Several authors have described the biogeographic changes in estuarine ichthyofaunal associations in other parts of the world, but not in the same manner as the above analysis. For example, along the California coast of North America, fishes associated with bays and estuaries were distinctly different north and south of Point Conception, with this location more of a boundary for southern species than for northern ones (Horn & Allen 1978). Vieira & Musick (1993, 1994) established that the majority of the species in tropical and warm‐temperate estuaries of the western Atlantic were young‐of‐the‐year that were maintained by recruitment waves from the adjacent marine environment. Ayvazian et al. (1992) found, however, that in the temperate north‐eastern USA, there was a trend towards a decrease in estuary nursery use by marine species and an increase in diadromous and solely estuarine species with increasing latitude. Dame et al. (2000) described a similar pattern in estuaries of the South Atlantic coast of North America, where systems in temperate North Carolina, South Carolina and Georgia were dominated by estuarine spawning species, while fish assemblages in the more subtropical Florida estuaries contained a higher proportion of marine species.

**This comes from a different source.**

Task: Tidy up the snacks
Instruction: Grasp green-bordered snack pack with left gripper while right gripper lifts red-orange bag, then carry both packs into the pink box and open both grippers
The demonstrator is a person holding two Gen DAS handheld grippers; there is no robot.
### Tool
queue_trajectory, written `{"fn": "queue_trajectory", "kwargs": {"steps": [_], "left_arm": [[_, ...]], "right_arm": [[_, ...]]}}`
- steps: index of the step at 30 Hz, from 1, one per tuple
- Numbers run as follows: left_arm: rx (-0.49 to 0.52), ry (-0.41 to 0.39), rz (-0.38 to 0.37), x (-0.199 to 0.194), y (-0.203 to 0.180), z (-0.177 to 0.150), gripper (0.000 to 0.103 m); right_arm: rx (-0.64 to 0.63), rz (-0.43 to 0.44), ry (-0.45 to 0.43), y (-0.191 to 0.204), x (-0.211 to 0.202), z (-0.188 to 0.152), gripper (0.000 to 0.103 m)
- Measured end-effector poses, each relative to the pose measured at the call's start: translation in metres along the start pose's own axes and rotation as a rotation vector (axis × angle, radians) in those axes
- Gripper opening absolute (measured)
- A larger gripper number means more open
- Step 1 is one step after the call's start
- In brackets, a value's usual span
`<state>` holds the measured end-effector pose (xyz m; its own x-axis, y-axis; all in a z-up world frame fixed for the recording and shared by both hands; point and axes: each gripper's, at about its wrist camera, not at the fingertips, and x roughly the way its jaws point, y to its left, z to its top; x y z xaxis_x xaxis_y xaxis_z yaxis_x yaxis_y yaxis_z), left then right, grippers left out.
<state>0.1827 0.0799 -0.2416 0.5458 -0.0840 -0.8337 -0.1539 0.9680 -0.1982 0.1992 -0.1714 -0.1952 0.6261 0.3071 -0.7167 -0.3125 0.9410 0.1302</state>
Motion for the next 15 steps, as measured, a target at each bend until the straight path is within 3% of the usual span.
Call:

In the north‐eastern USA, Roman et al. (2000) found that fishes with life history strategies classified as nursery, marine, diadromous or transient species represent a greater percentage of fishes using estuarine habitats in more southern latitudes, while resident fishes and seasonal residents dominate the fauna of estuaries in the northeast. Emmett et al. (2000) raise the important point that, unlike the situation on the east coast of the USA, where most fish species reside in estuaries during most of their life history, many North American west coast species (especially anadromous taxa) use estuaries only during a short period of their life cycle. However, these estuaries play an important role in the life histories of these species, e.g. salmonids. From studies in temperate New Zealand estuaries, McDowall (1985) suggested that, with increasing latitude, there was a change from species of marine origin to freshwater/diadromous taxa, and thus similar to the findings above for fishes in estuaries along the eastern North American coast.
The composition and diversity of estuarine fish assemblages in Europe are also often related to latitude and thus biogeographic zones. Records of fish species from European estuarine waters obtained from information published in Elliott & Hemingway (2002) included data of fish taxa reported in 23 European estuaries covering nine countries (Figure 2.4). The presence/absence of each species from each estuary was used to generate a Bray‐Curtis resemblance matrix and subjected to non‐metric multidimensional scaling (Figure 2.5). The results indicate that, based on their fish assemblages, the compositions of European estuaries are broadly arranged according to a latitudinal gradient, with those in systems below 45 °N situated towards the bottom half of the ordination and those at latitudes above 45 °N located in the top half of the ordination (Figure 2.5a).